"I am Atalanta running for the apple," laughed Zoe to herself, as she sped up the hill, reaching the threshing-place just at noon. The threshing-floor was very old and made of stone. It was thirty feet across, and over its stone floor cattle were driven up and down, with their hoofs beating the grain out of the straw. Zoe stood and watched the patient creatures going back and forth yoked together in pairs.

"Heu! Zoe!" called Marco, with whom she was a great favourite, "Have you brought us to eat?"

"I have, Cousin," she answered, gazing with admiring eyes at the tall fellow, with his slim figure, aquiline nose, oval face, and pleasant mouth shaded by a slight moustache. Marco was a true Thessalonian, handsome and gay. He had served his time in the army and had come home to help his father bring up the younger children.

"Why don't you put muzzles on the oxen, they look so fierce?" said Zoe, looking at the great creatures as they passed and repassed.

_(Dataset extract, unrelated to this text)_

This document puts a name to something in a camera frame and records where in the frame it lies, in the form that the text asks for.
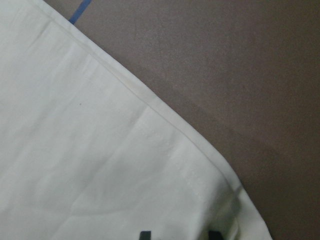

"Oh, they are never muzzled," said Marco. "It was not done by our fathers. It reminds me of what I read in Queen Olga's Bible, 'Do not muzzle the ox when he treadeth out the grain.'"

"What is Queen Olga's Bible?" asked Zoe. She was not afraid of Marco. With her other cousins she was as quiet as a mouse, but she chatted with Marco without fear.

"The good queen found that the soldiers had no Holy Scriptures which they could read," said Marco. "Because all the holy books were in the ancient Greek. She had them put into the language we talk and printed for the soldiers. Then she gave one to each man in our regiment and I have mine still."

"How good she was!" cried Zoe. "Did every one love her for her kindness?"

"Not so," said Marco. "Many people were angry at her. They said she was not showing respect to the Scriptures and was trying to bring in new things, as if that was a sin! All new things are not bad, are they, little cousin?"

"I do not know, it is long since I had anything new," said Zoe.